# What the heck is Cooder playing in this clip?



## Milkman (Feb 2, 2006)

This is a cool clip I stumbled upon while browsing David Lindley clips.

The instrument Ry Cooder is playing looks like a small twelve string. At first I thought it was a mandolin.

At any rate, it sure sounds great. 

I loive that old spiritual stuff.
Ry Cooder and David Lindley - Jesus On The Mainline - YouTube


----------



## Guest (Aug 14, 2012)

I'm very much not religious, generally move away from things that include god stuff in it...especially christian stuff...but that was awesome. Those singers were superb.

Also, looks like some sort of mandolin-guitar hybrid.


----------



## gtrguy (Jul 6, 2006)

I didn't watch the clip but it's probably a Charango or something similar based on the description.


----------



## Milkman (Feb 2, 2006)

iaresee said:


> I'm very much not religious, generally move away from things that include god stuff in it...especially christian stuff...but that was awesome. Those singers were superb.
> 
> Also, looks like some sort of mandolin-guitar hybrid.


Yeah it's the music I'm into, not the message. Cooder is a monster.
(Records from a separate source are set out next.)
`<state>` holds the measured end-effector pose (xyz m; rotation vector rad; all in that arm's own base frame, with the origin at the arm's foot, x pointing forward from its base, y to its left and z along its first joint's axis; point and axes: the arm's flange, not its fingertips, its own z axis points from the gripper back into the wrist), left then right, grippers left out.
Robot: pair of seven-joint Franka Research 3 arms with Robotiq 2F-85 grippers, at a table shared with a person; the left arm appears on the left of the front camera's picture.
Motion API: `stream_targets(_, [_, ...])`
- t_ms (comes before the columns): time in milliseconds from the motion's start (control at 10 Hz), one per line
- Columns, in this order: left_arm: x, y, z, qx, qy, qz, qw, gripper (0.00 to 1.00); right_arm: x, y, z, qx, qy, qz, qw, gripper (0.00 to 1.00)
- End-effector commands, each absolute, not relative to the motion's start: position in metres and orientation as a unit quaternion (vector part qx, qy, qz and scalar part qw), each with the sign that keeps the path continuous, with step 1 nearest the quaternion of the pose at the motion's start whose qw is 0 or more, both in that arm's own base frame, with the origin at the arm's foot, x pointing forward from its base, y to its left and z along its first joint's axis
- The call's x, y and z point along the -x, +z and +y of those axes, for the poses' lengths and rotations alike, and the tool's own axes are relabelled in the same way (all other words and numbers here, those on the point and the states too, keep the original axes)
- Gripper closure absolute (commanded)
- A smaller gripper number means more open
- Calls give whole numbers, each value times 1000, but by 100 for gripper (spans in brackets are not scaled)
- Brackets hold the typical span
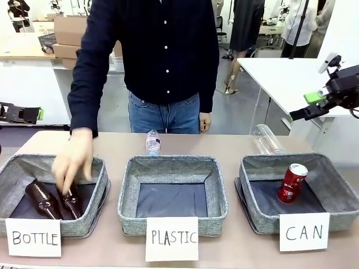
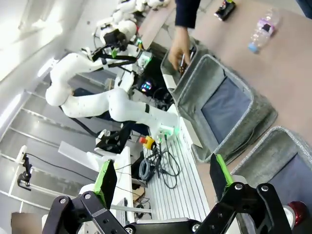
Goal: Sort the can waste into the basket.
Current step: Pick up the can waste from the table and place it in the right Fabric basket.
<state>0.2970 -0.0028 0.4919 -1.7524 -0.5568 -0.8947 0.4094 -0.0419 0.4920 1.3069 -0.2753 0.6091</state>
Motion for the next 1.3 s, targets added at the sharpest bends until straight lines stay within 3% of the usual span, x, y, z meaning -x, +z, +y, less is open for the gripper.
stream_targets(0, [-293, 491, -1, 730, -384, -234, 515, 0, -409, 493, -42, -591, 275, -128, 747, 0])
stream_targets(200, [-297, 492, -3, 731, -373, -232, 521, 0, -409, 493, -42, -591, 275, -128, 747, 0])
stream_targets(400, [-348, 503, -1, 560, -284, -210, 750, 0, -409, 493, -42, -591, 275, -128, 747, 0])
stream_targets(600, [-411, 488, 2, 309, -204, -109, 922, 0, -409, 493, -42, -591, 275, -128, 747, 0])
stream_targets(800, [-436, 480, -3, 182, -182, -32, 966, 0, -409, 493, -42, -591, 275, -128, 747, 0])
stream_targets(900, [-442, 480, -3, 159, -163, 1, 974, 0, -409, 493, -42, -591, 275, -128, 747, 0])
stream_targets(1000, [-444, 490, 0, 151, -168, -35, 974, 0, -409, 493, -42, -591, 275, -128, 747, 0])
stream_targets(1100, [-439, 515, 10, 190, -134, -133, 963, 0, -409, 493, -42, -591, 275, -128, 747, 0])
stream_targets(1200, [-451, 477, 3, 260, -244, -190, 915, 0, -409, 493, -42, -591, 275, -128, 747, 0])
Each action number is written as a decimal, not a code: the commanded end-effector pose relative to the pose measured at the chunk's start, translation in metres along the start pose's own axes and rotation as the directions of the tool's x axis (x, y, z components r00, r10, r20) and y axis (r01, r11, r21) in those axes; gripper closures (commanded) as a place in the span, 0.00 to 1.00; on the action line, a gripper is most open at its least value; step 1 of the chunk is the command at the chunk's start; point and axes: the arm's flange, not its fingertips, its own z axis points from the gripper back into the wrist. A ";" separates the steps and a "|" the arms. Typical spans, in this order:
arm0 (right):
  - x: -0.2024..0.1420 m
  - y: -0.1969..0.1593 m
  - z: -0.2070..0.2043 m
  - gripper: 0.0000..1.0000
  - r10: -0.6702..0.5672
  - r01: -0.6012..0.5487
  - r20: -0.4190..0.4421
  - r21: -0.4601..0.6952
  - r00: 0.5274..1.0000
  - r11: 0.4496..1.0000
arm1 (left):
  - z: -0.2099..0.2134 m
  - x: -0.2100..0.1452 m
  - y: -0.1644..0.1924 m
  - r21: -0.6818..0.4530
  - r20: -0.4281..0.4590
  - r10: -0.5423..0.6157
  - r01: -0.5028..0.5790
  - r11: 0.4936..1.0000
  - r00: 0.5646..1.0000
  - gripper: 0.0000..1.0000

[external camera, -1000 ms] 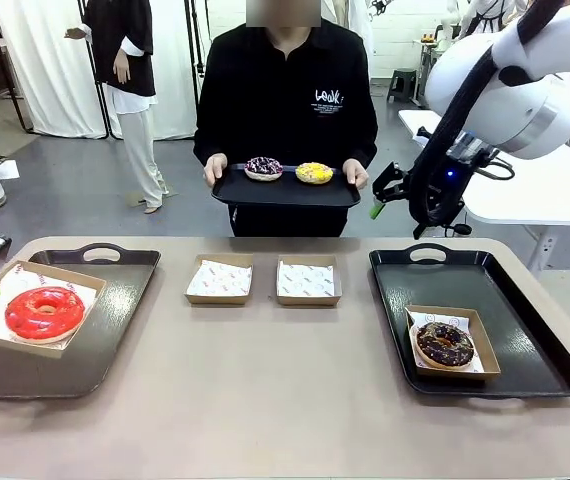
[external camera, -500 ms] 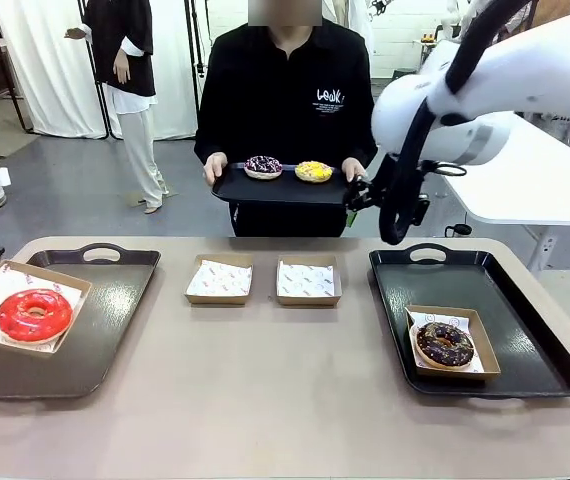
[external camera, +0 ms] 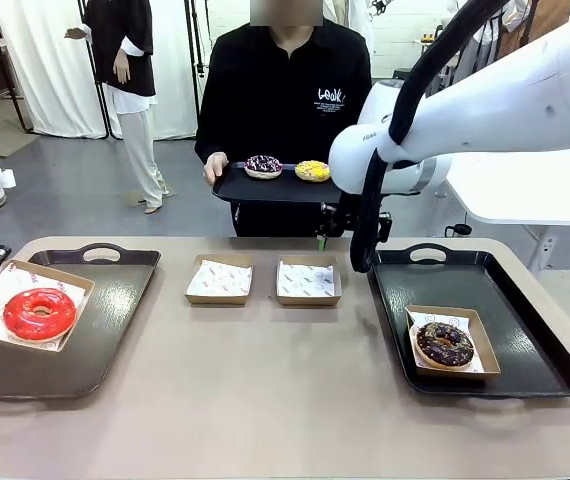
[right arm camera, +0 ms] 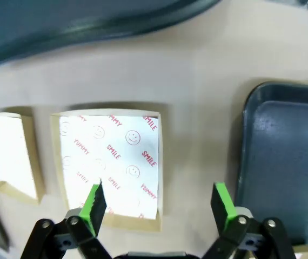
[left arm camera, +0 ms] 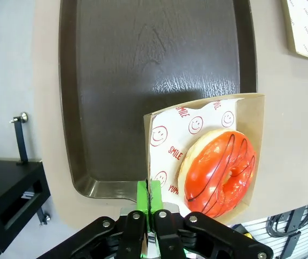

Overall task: Individually package the donuts and arrange them on the tray.
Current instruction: Place the picked Paper togo box on the Handle tray while simultaneously picking up another Paper togo box from the table with the other hand.

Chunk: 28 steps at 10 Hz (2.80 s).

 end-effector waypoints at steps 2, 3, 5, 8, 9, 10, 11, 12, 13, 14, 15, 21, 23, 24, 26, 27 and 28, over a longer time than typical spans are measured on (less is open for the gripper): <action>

So is Lindley.


----------



## kat_ (Jan 11, 2007)

According to Reading between the Grooves: Ry Cooder - Jesus On The Mainline it's a Vox MandoGuitar.


----------



## gtrguy (Jul 6, 2006)

GONE!


----------



## fredyfreeloader (Dec 11, 2010)

Fantastic video the singers where superb as was the playing. Like some others here I 'm not into the religious stuff, had it stuffed down my throat 7 days a week while growing up that was enough. Love that kind of music though.


----------



## mrmatt1972 (Apr 3, 2008)

Better question, where can I get one?


----------



## Milkman (Feb 2, 2006)

mrmatt1972 said:


> Better question, where can I get one?


Exactly right.

I want one for sure.

I figure I'll be able to sound exactly like Ry.


----------



## shoretyus (Jan 6, 2007)

I love that Cooder period with songs like Speedo and Crazy 'bout an automobile ..


----------



## Guest (Aug 14, 2012)

shoretyus said:


> I love that Cooder period with songs like Speedo and Crazy 'bout an automobile ..


_I, Flathead_ was an awesome album.


----------



## jimmythegeek (Apr 17, 2012)

Awesome tune and a wicked instrument. I suspect it might be a bugger to find one of these. The body looks like a 60's teardrop model. I think Vox has reissued those sporadically and they do seem to be in the guitar game again. Perhaps a reissue of that little gem is in the works? I've never really listened to Cooder beyond his playing as a side man (He just totally makes Captain Beefheart's Safe as Milk album for me) but after watching this I'll have to check out his solo stuff. Really soulful vocals!


----------



## snacker (Jun 26, 2008)

keep your eyes open for one of these Capsule Music
i have one and they're great!!!


----------



## Milkman (Feb 2, 2006)

snacker said:


> keep your eyes open for one of these Capsule Music
> i have one and they're great!!!


Awesome. I have to have one.


----------



## sulphur (Jun 2, 2011)

There was one at Folkway music, but it was sold.
Here's what they said about it...

"Hammertone instruments were built in Hamilton, Ontario throughout the 1990’s and first few years of this century. The instrument is very much inspired by the Vox electric mando-guitars of the 1960’s, and are similarly scaled and tuned. This model has been customized by luthier Joe Yanuziello with a second pickup, hand-carved Strat-style body contours, a cool ‘Desert Sand’ lacquer refinish. It plays perfectly, and sound really cool. And you’ll fill a niche that no other instrument fills…"

There's one here...

Hammertone 12 String #hammer2 | In Stock Instruments | F Bass, Inc

They seem to be out of Hamilton.
It appears that they might still be made at that fbass site. 

This review on one of them, though he doesn't say when it was made,
the vid was uploaded last year, and it looks new and new to the owner.

[video=youtube;DJyXu7zLCKU]http://www.youtube.com/watch?v=DJyXu7zLCKU[/video]

Pretty cool instruments!


----------